(About this task)
The lines from the start of the records below through the line containing "Kindly give the" are to be copied exactly, both ends included, with nothing added.

═════ Extracted material ═════

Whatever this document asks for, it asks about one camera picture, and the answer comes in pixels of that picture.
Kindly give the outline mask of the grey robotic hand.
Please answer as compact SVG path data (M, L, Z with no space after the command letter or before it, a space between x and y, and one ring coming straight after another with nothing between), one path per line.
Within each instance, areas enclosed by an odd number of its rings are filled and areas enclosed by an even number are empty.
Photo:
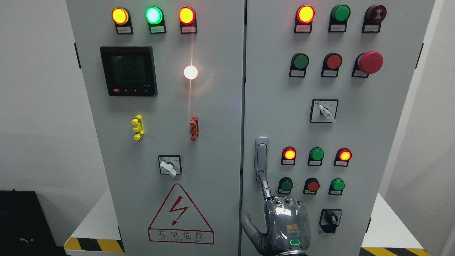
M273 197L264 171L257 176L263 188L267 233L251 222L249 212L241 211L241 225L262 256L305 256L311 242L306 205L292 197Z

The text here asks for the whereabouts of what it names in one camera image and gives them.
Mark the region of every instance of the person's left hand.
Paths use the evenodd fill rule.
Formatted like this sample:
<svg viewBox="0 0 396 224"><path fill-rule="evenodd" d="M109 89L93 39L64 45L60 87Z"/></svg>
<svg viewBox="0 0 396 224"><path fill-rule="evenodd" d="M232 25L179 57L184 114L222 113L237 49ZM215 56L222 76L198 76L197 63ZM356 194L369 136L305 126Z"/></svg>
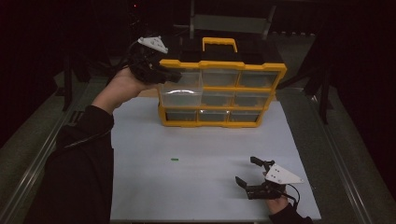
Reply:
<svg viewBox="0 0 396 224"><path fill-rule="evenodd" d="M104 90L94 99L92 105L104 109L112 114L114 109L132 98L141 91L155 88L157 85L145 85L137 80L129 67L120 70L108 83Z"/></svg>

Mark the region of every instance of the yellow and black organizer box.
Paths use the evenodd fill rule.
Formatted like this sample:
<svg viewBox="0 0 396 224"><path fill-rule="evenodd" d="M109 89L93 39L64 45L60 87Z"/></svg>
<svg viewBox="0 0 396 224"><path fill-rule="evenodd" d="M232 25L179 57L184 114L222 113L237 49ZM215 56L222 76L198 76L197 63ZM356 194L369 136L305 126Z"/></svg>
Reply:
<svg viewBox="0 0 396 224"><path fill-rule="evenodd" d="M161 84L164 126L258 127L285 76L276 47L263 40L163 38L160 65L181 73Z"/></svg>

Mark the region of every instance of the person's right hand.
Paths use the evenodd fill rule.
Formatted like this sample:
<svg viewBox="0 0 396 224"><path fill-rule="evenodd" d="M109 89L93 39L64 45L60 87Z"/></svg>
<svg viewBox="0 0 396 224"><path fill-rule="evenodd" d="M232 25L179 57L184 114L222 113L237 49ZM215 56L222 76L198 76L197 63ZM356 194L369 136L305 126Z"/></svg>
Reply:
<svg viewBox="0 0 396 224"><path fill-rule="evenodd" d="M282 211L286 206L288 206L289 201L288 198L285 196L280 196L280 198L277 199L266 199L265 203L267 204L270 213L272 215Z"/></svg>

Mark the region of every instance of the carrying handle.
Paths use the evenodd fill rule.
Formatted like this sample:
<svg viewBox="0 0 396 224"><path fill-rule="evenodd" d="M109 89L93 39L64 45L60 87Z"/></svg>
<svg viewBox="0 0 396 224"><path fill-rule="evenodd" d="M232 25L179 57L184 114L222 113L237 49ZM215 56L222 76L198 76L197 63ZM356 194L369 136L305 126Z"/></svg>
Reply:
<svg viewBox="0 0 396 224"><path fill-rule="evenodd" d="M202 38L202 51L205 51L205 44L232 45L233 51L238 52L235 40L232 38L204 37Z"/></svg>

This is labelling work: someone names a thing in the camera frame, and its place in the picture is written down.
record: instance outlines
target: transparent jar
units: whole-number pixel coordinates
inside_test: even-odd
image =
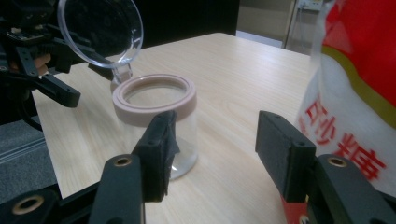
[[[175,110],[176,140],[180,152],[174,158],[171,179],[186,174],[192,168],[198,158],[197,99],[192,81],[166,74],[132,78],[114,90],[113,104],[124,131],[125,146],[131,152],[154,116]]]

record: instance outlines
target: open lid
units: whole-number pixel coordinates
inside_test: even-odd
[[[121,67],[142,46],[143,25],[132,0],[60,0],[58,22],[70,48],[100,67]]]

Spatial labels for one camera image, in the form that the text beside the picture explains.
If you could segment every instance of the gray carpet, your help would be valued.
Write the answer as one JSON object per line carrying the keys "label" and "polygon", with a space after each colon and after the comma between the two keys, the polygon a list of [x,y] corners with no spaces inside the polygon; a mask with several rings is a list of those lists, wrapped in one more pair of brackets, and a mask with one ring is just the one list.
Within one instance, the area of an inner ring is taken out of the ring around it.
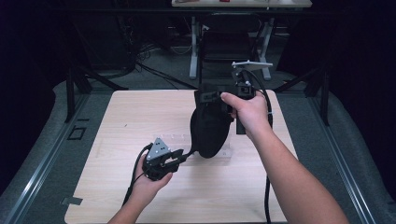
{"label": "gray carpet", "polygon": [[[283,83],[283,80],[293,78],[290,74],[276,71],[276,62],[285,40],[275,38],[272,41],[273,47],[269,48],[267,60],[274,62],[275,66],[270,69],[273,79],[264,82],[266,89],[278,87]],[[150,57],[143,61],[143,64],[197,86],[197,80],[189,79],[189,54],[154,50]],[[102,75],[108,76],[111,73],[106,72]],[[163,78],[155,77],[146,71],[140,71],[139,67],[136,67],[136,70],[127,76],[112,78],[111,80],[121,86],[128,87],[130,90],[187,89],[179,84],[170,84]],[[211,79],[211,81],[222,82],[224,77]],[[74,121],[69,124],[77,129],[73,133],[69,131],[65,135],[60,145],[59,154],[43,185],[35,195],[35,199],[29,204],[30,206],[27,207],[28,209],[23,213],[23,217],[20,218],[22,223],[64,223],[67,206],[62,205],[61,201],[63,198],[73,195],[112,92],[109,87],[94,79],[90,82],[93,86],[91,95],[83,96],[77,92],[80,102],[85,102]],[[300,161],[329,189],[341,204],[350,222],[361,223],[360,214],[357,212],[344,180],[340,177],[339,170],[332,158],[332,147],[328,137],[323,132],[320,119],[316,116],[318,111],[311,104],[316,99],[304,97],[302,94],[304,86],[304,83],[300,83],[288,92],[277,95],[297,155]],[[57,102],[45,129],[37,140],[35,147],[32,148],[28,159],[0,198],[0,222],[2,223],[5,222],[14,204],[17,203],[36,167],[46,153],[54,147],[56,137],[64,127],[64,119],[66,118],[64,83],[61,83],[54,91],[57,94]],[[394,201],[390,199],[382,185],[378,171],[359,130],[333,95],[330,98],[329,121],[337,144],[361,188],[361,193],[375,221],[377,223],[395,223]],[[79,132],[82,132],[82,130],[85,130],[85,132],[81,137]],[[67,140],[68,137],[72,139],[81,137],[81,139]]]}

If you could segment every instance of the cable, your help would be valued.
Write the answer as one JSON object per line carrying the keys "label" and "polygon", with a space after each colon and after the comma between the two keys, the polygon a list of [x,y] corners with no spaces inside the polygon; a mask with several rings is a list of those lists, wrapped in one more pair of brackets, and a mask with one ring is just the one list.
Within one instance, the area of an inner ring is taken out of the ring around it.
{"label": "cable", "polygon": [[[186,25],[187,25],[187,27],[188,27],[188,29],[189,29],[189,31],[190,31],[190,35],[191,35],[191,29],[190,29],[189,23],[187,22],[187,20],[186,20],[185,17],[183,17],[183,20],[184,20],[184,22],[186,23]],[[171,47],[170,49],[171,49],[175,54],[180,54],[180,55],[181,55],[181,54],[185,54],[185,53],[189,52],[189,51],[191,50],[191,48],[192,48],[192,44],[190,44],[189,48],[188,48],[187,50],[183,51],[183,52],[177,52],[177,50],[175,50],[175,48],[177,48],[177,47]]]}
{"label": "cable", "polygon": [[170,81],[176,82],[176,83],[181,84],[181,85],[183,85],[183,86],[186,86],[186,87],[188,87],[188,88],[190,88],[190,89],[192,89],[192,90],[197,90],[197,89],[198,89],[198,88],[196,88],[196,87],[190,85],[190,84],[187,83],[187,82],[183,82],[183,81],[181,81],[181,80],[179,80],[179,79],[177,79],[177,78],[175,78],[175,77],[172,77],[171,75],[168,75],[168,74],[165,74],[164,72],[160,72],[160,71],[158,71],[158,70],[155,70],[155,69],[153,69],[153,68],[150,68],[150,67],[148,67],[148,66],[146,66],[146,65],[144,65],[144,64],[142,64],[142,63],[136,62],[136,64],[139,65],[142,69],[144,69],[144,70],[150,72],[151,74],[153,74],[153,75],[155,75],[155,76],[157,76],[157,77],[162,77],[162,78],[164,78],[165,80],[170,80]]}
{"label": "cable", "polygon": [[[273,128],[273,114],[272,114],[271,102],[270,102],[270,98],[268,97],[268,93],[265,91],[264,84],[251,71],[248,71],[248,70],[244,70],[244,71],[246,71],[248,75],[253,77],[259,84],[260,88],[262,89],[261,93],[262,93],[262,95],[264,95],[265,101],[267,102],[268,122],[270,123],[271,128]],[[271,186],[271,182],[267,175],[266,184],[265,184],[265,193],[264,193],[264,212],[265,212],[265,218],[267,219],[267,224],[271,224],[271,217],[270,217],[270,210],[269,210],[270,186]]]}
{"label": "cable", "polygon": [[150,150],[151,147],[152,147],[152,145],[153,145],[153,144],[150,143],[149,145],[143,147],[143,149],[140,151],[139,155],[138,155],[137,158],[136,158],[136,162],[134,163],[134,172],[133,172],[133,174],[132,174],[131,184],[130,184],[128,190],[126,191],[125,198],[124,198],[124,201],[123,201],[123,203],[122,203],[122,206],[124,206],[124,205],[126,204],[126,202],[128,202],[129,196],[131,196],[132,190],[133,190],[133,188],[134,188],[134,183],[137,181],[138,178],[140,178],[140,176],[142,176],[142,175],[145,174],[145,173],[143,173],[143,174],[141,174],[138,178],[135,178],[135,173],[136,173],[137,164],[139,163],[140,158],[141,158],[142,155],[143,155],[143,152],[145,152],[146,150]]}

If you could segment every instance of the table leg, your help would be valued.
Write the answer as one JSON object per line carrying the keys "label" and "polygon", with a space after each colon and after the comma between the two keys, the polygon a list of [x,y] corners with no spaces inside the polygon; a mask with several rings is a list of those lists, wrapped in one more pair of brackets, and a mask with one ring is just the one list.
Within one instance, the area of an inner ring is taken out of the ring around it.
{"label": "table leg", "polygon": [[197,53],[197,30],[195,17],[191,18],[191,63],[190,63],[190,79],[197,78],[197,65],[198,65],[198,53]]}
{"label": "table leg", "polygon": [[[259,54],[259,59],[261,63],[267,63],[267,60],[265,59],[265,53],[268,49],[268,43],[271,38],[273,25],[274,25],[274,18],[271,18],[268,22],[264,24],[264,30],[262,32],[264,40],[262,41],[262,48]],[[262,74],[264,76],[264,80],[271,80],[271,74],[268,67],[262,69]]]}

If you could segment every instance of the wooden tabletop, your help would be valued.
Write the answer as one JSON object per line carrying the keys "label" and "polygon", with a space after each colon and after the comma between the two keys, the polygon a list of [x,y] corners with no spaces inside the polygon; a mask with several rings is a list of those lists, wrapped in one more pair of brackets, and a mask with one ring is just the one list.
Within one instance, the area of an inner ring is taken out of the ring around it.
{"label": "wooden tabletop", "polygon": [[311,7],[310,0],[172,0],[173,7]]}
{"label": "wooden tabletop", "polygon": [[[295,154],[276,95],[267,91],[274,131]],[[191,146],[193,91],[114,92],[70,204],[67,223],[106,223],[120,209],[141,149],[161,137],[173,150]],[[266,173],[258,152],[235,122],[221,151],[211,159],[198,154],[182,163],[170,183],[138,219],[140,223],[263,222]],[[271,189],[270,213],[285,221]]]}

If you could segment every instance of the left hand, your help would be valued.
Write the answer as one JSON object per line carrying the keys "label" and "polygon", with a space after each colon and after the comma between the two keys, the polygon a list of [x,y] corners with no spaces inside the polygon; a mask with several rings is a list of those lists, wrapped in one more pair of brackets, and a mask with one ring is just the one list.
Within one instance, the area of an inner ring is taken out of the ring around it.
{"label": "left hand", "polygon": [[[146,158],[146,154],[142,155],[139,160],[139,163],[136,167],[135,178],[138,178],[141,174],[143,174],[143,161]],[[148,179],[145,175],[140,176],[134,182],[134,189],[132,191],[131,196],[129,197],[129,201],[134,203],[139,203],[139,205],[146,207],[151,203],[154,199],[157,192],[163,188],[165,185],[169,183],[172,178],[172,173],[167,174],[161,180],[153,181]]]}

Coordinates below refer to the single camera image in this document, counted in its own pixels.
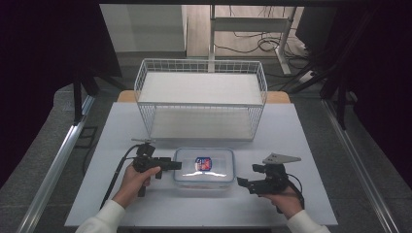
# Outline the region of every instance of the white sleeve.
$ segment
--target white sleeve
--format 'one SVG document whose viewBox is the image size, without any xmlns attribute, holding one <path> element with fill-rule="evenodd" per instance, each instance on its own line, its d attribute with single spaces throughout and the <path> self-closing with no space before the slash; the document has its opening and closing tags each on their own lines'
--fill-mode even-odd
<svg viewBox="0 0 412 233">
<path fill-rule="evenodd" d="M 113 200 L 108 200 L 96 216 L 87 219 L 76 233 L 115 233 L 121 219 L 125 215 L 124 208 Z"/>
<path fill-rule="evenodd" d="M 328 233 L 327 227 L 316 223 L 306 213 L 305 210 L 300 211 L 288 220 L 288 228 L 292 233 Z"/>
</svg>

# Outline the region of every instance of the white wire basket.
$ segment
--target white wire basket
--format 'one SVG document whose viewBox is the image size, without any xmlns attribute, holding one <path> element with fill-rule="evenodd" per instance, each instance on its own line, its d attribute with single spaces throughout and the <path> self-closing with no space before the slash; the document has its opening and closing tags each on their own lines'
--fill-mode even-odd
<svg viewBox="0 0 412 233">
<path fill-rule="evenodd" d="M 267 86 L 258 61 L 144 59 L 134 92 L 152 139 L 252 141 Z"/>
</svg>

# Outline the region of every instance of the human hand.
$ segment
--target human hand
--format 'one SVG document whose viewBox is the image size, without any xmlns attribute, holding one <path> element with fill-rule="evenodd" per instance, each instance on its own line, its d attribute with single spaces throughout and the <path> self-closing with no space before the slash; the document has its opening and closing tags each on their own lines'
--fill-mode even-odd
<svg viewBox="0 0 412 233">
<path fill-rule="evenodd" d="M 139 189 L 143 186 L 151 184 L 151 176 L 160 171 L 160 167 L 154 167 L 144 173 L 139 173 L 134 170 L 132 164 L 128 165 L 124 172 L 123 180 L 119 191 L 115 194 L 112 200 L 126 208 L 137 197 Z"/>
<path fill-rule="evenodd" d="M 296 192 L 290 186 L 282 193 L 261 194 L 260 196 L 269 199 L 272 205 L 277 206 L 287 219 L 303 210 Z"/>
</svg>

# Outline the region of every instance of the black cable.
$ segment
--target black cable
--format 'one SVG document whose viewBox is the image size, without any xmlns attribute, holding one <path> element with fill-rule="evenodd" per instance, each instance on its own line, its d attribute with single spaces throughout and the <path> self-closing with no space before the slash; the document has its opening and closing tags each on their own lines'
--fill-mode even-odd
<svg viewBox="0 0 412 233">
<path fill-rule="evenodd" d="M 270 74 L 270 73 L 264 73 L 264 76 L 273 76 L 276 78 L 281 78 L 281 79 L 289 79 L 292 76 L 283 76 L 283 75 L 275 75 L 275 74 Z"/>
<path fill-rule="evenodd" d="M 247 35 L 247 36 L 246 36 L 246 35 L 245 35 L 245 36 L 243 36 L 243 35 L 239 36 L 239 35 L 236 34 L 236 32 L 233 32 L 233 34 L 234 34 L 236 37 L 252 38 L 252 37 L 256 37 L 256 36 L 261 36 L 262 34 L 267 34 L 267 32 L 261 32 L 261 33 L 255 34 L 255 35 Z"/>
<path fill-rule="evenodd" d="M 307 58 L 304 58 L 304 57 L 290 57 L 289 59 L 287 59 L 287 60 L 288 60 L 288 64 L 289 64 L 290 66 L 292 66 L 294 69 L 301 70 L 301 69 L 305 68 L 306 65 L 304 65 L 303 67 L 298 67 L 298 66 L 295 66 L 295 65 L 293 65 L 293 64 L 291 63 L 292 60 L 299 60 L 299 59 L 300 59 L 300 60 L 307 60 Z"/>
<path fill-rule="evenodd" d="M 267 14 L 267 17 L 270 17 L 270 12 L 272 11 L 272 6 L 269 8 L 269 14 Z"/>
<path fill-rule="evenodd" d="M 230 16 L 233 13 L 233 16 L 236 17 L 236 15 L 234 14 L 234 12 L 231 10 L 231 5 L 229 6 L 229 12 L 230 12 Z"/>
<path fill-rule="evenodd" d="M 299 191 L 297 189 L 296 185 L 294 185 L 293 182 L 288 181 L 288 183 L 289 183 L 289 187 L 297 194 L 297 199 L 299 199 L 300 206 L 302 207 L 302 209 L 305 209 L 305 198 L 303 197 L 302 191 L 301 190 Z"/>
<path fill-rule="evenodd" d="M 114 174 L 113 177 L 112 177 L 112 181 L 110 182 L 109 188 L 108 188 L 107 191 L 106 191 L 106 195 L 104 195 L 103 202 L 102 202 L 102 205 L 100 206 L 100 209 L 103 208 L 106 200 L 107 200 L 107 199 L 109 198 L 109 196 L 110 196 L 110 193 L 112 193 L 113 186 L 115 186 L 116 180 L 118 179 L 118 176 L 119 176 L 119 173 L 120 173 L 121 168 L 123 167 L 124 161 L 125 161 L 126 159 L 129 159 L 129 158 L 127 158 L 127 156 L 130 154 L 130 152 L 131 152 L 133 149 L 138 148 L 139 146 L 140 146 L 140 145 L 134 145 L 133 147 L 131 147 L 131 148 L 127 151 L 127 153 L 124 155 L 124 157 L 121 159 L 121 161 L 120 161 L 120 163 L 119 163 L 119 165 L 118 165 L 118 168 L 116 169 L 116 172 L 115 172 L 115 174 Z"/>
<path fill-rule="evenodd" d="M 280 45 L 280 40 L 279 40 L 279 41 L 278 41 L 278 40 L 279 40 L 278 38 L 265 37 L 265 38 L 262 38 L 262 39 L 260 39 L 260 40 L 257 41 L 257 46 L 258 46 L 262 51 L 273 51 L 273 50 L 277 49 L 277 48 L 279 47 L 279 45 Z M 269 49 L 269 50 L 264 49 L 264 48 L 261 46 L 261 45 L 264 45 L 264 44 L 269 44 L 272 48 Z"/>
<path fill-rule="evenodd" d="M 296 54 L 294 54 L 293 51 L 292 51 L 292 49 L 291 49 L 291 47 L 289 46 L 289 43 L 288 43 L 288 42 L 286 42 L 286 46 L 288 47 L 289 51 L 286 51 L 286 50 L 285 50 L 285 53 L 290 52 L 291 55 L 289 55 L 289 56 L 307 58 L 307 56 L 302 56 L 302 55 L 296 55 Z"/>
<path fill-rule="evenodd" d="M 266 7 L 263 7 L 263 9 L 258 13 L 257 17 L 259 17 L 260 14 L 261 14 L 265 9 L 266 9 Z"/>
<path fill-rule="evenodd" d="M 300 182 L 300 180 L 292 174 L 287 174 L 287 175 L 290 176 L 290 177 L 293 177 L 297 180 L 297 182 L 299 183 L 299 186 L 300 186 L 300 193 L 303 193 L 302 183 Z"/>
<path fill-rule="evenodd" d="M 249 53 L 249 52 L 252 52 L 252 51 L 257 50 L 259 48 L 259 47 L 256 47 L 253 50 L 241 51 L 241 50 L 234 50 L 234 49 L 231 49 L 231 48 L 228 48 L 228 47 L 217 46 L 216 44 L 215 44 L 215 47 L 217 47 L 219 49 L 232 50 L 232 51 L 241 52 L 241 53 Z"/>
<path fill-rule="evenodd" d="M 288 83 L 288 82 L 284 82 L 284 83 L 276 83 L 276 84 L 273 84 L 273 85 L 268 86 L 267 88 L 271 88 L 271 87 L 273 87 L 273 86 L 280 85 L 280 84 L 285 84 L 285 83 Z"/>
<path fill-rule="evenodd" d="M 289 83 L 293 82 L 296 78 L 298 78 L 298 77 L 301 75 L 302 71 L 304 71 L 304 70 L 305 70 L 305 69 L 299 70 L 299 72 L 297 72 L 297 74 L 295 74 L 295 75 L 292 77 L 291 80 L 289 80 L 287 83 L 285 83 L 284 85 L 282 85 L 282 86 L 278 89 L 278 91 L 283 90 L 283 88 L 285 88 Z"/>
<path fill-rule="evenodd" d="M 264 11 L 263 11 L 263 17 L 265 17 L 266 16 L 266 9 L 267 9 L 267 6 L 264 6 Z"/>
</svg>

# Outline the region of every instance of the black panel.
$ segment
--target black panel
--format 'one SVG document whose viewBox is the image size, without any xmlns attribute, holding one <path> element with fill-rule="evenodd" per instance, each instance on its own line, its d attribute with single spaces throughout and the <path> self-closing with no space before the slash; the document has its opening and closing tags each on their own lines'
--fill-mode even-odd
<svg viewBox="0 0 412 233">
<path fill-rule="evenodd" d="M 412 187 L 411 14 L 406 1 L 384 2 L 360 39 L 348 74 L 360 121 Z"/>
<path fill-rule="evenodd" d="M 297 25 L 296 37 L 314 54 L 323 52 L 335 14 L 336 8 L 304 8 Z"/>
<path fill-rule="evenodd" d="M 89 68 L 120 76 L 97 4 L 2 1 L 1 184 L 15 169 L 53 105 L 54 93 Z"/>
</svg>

═════

(Solution for this task)
Whatever this document asks for, it asks about one camera picture, and the answer comes in pixels of that picture.
Kindly give the outline mask of the grey robotic hand.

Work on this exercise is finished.